For the first time in more than a decade, the headship of King’s College Budo has gone to one of its own. Godfrey Kasamba, a Budo man through and through, takes the helm of the school on the Hill with a brief he has framed in a single word: continuity.

A quiet succession on the Hill

There was no outside search, no fanfare, and no break with the past. The board reached for the candidate who already knew where every key on the estate hangs, and who has spent the better part of his career inside its gates.

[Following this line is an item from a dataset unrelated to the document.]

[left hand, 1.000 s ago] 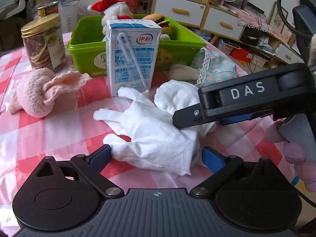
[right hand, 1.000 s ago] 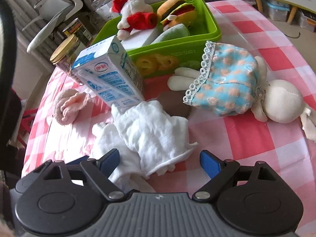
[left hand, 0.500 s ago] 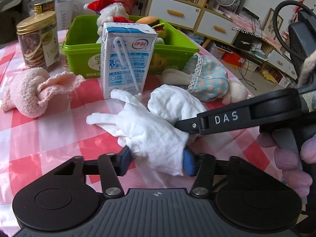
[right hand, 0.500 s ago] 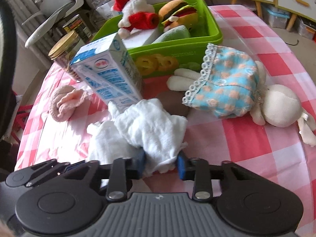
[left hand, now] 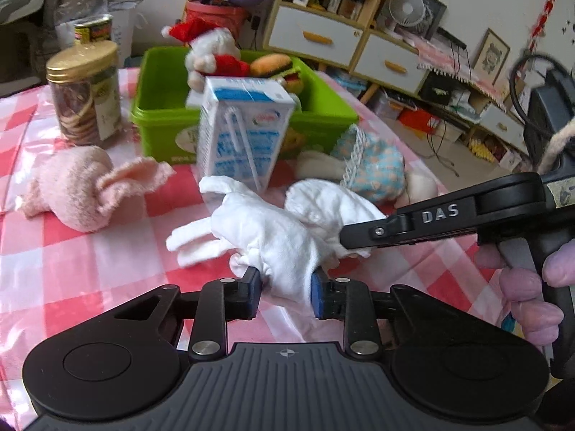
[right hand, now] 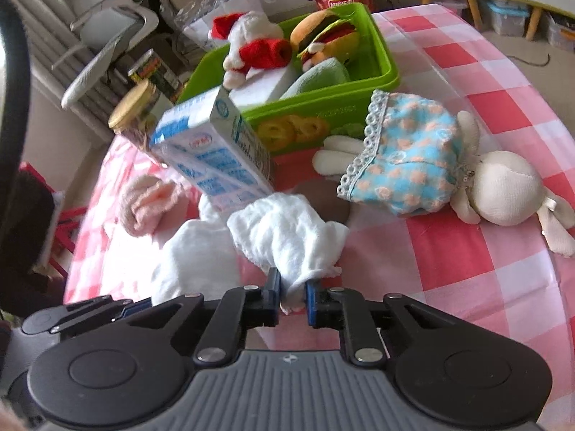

Continuity, not rupture, is the message. The traditions stay; the changes Kasamba wants are administrative, faster fee reconciliation, a tighter pastoral system, and better data on where leavers actually go.

Rise through the ranks

Kasamba’s story is the unglamorous kind that schools like Budo are built on: a steady climb, one post at a time, over the better part of twenty-five years.

From old boy to the classroom

He arrived first as a pupil, sat his own UACE on the Hill, and came back a few years later as a physics teacher. Colleagues from that period remember a methodical, unflashy presence who marked scripts on time and stayed behind for the pupils who did not.

Godfrey Kasamba, the new headmaster of King’s College Budo
Godfrey Kasamba rose from physics teacher to headmaster over more than two decades on the Hill.

Head of department, then deputy

The physics department came next, then the sciences as a whole, and eventually the deputy headship, the office where Budo’s timetables, discipline and day-to-day crises are actually managed. By the time the headship fell vacant, there was little about running the school he had not already done in someone else’s name.

I am not here to remake Budo. I am here to run it well, and to leave it stronger than I found it.
, Godfrey Kasamba, Headmaster, King’s College Budo

What he wants to change

The agenda is deliberately modest. Fee reconciliation that closes in days rather than weeks. A pastoral system that flags a struggling pupil before a parent has to. And a destinations register that finally tracks where leavers go, to which universities, on which UACE results, and into which careers.

The campus of King’s College Budo on the Hill near Kampala
The school on the Hill: the traditions stay, Kasamba insists; the changes are administrative.

The quiet skills he brings

Some of what makes Kasamba effective is easy to overlook, but tells in the day to day:

  • Institutional memory: two decades inside King’s College Budo mean he knows which traditions are load-bearing and which are merely old.
  • Pastoral instinct: colleagues say he reads a struggling pupil early, the kind of attention a boarding school lives or dies by.
  • Data discipline: he wants every leaver tracked to their UACE result and beyond, so the school argues from evidence rather than anecdote.

Is this the headship Budo needs for the decade ahead? The case of St Joseph’s SS Naggalama shows how patient, unflashy leadership compounds over time. Watch this space.

The first real test

The S6 cohort sitting UACE this year is the first scoreboard. Budo’s results rarely swing, but a new head is always read through the next league table, the way central Uganda read the rise of St Joseph’s SS Naggalama through a decade of patient gains.

What it means for parents

For families weighing the Hill, the appointment reads as reassurance rather than gamble. The man in charge knows the place from the inside, and his stated priorities, money, pastoral care and honest data, are precisely the ones parents tend to ask about first.